L’Algérie a de nouveau autorisé le survol de son territoire par les avions militaires français.

En effet, un avion militaire français a pu survoler le territoire de l’Algérie avec l’accord formel des autorités algériennes, pour la première fois depuis octobre, a indiqué jeudi 17 février à l’AFP l’état-major des armées françaises.

« La demande est passée par l’ambassade de France, comme à chaque fois qu’un avion militaire survole un territoire étranger », a-t-on expliqué de même source sans préciser ce que transportait l’Airbus A330 MRTT.

« Les autorités algériennes nous avaient prévenus que c’était possible », a ajouté l’état-major, laissant supposer que d’autres survols devraient être de la même façon acceptés à l’avenir.

Hier, le chef d’état-major français Thierry Burkhard a indiqué s’être entretenu avec son homologue algérien, le général Saïd Chanegriha. « Echanges sur la situation sécuritaire dans la bande sahélo-saharienne, en particulier sur la menace terroriste. Volonté commune de renforcer la coopération entre nos deux armées », a-t-il précisé sur son compte twitter.

La France et ses partenaires européens ont officialisé jeudi leur retrait militaire du Mali après neuf ans de présence dans région du sahel.

Dans des propos rapportés début octobre dernier par le journal Le Monde, le président français, Emmanuel Macron, avait déclaré, que l’Algérie, après son indépendance en 1962, s’était construite sur « une rente mémorielle » entretenue par « le système politico-militaire », questionnant l’existence d’une nation algérienne avant la colonisation française.

En réaction, Alger avait rappelé en octobre 2021 son ambassadeur à Paris et interdit le survol de son territoire aux avions militaires français de l’opération Barkhane au Mali. L’ambassadeur d’Algérie en France a regagné son poste en janvier dernier.

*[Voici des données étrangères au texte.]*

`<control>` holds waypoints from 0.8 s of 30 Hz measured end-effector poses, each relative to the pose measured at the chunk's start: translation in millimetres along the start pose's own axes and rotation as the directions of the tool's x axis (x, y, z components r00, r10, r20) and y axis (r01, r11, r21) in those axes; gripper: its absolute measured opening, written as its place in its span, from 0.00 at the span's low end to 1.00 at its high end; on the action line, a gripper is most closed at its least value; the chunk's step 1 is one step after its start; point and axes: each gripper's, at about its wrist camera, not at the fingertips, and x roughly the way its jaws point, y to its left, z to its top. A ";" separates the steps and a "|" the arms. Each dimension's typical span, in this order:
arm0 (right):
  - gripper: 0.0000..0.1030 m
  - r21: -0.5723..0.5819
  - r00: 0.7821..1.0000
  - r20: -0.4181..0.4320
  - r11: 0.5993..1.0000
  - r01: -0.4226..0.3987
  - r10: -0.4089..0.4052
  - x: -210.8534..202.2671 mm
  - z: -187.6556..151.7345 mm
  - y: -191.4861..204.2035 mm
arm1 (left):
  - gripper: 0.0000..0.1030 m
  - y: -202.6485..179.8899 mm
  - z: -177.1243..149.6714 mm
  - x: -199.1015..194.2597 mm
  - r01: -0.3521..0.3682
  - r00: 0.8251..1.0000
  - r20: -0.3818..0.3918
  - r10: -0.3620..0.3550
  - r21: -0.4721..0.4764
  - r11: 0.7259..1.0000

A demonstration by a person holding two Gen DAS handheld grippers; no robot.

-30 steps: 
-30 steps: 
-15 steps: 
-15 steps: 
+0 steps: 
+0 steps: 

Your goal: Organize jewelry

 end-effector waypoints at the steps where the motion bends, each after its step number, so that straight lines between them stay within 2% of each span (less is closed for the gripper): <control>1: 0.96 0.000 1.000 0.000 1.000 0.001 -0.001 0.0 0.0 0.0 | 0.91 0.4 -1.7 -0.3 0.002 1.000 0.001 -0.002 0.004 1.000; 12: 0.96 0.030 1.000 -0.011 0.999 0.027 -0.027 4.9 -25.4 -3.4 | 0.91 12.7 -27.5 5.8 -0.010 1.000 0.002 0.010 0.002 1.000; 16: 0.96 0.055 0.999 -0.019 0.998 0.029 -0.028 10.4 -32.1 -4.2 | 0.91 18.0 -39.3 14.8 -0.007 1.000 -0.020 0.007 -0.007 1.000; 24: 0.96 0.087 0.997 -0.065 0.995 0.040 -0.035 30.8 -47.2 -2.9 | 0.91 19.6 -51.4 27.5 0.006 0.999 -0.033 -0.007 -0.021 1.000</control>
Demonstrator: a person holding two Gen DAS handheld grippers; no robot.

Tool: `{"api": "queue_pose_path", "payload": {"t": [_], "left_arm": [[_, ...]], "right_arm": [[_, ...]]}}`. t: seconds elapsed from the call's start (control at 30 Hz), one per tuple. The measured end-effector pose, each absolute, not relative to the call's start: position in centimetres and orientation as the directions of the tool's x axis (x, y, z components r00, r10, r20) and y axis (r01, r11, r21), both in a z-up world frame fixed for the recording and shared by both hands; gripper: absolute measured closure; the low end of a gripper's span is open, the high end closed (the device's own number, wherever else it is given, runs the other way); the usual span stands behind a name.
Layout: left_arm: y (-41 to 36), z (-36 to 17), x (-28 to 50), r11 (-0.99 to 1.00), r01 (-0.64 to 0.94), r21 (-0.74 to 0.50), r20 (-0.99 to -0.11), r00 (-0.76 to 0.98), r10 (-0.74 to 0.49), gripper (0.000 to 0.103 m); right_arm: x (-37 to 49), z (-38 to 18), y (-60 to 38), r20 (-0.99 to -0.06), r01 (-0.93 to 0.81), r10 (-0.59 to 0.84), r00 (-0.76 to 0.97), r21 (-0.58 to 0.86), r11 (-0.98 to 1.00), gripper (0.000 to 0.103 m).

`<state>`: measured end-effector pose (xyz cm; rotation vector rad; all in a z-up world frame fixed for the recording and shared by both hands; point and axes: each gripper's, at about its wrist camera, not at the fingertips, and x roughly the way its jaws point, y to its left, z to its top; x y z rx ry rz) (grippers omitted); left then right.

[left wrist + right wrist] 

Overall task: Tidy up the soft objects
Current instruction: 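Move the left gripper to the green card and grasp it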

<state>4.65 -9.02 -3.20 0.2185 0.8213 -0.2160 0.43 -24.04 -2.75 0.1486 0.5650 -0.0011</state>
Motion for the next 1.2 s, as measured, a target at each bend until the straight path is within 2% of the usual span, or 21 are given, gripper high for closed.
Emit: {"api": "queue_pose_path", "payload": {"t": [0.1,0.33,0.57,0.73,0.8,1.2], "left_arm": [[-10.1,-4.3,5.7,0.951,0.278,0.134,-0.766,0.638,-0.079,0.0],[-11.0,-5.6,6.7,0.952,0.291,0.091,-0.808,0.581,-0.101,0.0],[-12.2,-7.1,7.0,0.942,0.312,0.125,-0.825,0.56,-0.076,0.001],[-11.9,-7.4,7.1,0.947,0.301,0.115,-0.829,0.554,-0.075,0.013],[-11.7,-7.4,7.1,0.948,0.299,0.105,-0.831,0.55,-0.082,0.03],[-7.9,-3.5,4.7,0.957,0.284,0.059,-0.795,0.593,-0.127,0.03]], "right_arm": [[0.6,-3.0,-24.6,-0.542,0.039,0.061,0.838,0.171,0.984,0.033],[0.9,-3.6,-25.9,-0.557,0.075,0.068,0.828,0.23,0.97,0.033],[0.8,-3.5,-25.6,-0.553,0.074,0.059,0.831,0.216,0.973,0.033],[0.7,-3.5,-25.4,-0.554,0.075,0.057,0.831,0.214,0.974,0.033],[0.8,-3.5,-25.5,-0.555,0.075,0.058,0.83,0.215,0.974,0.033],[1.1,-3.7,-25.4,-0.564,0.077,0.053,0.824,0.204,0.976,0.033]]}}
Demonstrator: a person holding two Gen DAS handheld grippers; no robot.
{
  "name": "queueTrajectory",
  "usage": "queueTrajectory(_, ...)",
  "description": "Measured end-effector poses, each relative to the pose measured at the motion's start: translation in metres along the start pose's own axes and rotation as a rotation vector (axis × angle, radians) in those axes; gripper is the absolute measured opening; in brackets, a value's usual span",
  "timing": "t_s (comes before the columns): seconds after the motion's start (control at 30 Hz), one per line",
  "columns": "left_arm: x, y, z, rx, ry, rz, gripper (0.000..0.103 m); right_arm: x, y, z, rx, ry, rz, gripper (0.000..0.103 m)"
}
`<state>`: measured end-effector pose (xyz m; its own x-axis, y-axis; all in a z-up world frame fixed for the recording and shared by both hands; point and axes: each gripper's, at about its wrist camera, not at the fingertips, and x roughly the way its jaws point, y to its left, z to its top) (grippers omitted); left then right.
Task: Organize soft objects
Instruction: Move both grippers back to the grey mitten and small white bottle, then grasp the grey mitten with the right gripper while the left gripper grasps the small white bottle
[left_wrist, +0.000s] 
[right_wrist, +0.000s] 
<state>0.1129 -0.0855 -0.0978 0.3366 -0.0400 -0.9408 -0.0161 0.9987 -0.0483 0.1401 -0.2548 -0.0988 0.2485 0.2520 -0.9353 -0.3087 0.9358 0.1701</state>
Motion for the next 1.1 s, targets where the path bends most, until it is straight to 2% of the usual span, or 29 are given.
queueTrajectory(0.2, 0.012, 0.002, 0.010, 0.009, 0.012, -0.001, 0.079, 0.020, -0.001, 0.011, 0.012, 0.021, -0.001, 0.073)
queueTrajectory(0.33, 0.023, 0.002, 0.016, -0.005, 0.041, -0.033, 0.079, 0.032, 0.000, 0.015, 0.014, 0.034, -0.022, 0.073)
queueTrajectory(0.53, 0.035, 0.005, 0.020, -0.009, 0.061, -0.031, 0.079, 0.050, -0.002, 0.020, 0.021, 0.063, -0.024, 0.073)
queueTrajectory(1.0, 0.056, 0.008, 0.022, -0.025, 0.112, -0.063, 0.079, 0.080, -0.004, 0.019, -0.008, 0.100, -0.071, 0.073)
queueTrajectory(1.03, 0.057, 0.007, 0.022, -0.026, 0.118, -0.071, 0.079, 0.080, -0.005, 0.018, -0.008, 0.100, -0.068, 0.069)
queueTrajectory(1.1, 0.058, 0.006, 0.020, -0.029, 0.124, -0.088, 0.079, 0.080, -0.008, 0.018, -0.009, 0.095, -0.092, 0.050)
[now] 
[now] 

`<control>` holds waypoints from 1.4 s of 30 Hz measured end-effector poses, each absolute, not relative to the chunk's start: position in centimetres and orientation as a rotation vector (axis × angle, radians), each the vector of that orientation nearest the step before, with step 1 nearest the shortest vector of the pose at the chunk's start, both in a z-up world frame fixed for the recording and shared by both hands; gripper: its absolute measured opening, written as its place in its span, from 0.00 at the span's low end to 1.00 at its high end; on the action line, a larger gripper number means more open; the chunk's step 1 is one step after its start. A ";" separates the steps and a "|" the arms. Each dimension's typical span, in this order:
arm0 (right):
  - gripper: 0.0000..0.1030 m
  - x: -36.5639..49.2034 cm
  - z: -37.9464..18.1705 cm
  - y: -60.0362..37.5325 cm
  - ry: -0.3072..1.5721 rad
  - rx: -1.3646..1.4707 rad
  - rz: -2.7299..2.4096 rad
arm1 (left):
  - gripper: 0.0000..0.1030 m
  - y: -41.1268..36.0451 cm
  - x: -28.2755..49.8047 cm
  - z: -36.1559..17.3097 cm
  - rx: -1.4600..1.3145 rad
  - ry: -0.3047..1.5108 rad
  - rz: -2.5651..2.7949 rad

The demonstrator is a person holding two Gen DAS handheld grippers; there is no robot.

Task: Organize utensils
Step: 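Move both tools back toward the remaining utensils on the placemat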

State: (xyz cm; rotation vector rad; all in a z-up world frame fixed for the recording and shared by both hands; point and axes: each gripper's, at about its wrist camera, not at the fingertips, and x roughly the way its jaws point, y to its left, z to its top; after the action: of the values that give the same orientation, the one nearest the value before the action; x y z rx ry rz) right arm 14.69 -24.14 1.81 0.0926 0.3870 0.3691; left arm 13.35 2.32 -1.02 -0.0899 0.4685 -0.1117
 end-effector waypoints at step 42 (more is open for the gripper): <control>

Il y a un dégel dans les relations entre l’Algérie et la France

Mardi soir, lors d’une entrevue avec des médias nationaux, le président de la République, Abdelmadjid Tebboune, a indiqué qu' »il y a un dégel dans les relations avec la France » et que « l’Algérie est un pays incontournable pour l’Afrique et une puissance africaine avérée », a-t-il dit en réponse à une question sur le récent entretien téléphonique avec son homologue français Emmanuel Macron.

Le chef de l’Etat qui a notamment mis l’accent sur la nécessité d’une « entente » basée sur le respect mutuel, a toutefois relevé qu’il ne pouvait pas « dire plus que cela dans le soucis de ne pas influencer sur le processus électoral en France » qui s’apprête à organiser une élection présidentielle en avril prochain.

« De manière générale, les choses se sont tassées », a-t-il dit, rappelant les résultats « très positifs » ayant couronné la récente réunion tenue à Alger entre une délégation française conduite par le secrétaire général du ministère des Affaires étrangères français avec une délégation conduite également par le SG du MAE algérien.

Le Président Tebboune a indiqué que « les choses commencent à prendre une autre direction », évoquant, à ce propos, le « geste » de Macron qui a rendu hommage aux victimes des manifestations pour la paix et contre l’OAS en Algérie, le 8 février 1962, réprimées dans le sang à la station de métro Charonne à Paris, par le préfet de police, Maurice Papon.